▶ WHAT IS REQUIRED:
Return the material below exactly, but only from the line with "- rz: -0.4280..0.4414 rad" through the line with "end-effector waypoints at", and without its pictures.

Top of SUPPLIED ENTRIES

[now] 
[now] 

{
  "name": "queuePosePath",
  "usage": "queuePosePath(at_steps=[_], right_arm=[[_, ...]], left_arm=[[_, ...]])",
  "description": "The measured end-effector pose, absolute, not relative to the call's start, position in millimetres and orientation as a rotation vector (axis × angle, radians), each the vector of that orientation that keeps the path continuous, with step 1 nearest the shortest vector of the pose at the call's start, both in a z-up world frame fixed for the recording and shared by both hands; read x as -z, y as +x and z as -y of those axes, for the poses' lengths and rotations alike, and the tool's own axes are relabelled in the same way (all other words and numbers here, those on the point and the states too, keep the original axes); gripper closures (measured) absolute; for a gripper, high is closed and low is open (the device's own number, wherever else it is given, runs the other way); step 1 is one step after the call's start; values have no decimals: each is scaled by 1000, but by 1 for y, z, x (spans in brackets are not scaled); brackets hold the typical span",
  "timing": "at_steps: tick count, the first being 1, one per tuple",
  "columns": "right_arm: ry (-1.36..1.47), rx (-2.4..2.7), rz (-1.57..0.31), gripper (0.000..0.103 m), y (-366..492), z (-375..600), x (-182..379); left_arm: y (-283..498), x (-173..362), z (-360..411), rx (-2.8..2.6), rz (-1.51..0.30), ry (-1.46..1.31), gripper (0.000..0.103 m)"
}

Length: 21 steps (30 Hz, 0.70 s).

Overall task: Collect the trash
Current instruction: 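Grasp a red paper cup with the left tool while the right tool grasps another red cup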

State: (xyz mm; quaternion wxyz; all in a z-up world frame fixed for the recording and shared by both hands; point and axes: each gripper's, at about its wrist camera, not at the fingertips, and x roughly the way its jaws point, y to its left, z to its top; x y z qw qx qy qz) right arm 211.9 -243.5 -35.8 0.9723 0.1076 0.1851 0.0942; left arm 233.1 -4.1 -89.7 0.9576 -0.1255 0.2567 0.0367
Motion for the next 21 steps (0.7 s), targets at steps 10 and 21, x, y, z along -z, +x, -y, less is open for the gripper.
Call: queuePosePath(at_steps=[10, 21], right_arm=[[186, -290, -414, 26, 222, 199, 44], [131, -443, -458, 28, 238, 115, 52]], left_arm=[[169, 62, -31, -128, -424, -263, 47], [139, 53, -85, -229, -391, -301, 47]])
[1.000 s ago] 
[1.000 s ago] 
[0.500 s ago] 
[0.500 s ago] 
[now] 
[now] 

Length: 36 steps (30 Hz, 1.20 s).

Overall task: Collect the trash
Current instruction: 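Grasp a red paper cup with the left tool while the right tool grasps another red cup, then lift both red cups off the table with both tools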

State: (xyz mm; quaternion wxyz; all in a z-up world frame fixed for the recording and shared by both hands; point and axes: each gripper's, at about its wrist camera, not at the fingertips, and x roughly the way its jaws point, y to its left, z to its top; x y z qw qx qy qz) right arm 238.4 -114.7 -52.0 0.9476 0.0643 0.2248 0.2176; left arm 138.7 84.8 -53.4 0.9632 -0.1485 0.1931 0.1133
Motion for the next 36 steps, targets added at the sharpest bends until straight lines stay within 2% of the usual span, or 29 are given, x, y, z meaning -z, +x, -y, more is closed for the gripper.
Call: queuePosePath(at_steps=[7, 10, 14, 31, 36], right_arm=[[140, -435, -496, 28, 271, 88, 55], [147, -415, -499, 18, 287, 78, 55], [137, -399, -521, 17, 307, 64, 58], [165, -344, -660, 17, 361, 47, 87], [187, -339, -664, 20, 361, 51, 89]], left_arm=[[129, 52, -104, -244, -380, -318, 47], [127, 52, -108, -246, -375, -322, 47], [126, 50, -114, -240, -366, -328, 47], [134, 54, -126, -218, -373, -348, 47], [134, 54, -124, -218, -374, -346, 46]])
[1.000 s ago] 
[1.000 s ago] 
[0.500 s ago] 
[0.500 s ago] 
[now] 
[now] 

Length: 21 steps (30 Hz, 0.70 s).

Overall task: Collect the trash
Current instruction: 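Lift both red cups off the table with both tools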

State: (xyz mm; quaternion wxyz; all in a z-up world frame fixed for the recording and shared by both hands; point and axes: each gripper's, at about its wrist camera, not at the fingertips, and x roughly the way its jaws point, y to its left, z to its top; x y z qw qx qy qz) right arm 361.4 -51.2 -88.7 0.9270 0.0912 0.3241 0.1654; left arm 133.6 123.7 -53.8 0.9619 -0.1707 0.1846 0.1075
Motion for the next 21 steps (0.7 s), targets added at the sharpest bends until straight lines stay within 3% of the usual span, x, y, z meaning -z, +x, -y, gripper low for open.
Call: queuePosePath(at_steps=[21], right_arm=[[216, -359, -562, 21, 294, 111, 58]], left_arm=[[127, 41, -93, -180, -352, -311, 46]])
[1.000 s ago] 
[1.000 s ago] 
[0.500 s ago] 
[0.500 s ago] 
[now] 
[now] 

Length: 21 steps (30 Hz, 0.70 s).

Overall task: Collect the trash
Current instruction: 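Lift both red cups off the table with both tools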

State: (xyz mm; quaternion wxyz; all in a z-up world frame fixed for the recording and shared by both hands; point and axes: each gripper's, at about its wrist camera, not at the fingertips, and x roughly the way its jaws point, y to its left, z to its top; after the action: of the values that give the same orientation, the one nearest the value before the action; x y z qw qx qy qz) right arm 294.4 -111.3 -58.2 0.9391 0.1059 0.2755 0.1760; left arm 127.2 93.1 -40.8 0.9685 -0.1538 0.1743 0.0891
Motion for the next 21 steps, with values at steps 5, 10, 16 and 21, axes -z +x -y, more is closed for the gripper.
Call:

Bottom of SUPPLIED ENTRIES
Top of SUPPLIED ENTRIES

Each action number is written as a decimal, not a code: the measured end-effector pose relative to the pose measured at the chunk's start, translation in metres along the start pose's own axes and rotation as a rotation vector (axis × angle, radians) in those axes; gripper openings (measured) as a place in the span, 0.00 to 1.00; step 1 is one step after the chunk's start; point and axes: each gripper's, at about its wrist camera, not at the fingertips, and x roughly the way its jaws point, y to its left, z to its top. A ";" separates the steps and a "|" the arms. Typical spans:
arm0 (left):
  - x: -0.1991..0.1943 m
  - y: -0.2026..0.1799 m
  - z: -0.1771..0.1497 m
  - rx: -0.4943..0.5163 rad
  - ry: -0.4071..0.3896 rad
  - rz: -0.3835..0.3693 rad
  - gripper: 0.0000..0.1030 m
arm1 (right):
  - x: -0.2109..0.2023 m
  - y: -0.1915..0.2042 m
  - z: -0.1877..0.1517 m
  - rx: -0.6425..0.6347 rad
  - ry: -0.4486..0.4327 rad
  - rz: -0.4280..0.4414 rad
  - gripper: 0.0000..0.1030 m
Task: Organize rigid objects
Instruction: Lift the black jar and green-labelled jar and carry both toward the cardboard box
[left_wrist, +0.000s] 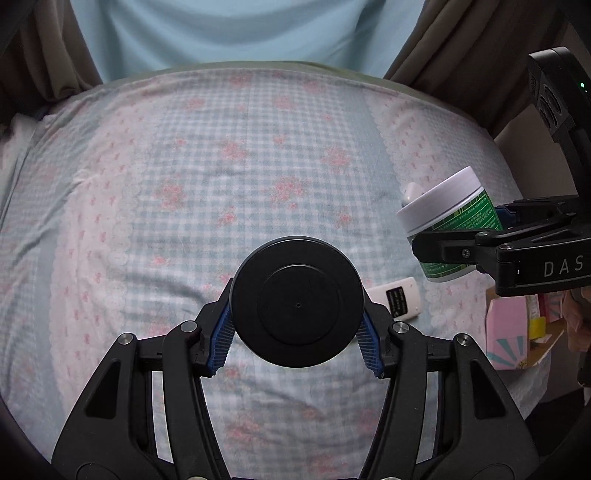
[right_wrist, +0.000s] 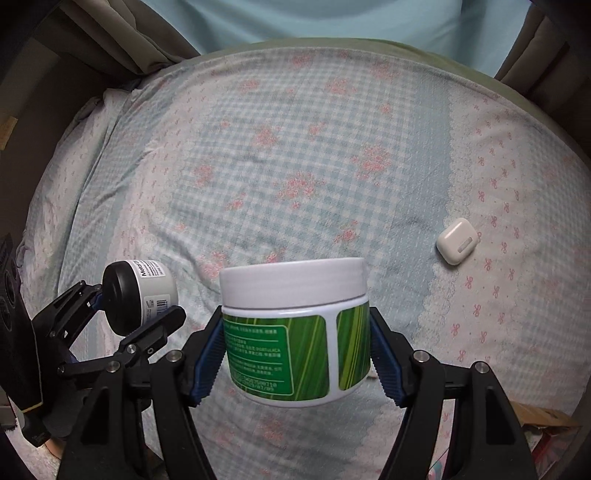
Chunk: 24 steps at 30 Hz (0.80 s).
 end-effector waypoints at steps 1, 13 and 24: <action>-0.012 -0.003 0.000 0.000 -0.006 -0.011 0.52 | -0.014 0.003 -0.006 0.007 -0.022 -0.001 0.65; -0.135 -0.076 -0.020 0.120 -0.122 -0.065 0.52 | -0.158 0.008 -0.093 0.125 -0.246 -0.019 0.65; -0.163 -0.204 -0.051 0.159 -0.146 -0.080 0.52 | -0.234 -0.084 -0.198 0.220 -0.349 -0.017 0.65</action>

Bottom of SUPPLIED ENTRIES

▶ WRITTEN ANSWER:
  - rz: -0.4280..0.4414 rad
  - gripper: 0.0000..0.1030 m
Task: Organize rigid objects
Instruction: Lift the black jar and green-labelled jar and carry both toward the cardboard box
[left_wrist, +0.000s] 
[right_wrist, +0.000s] 
Chunk: 24 steps at 30 Hz (0.80 s).
 end-effector waypoints at steps 1, 13 and 24: <action>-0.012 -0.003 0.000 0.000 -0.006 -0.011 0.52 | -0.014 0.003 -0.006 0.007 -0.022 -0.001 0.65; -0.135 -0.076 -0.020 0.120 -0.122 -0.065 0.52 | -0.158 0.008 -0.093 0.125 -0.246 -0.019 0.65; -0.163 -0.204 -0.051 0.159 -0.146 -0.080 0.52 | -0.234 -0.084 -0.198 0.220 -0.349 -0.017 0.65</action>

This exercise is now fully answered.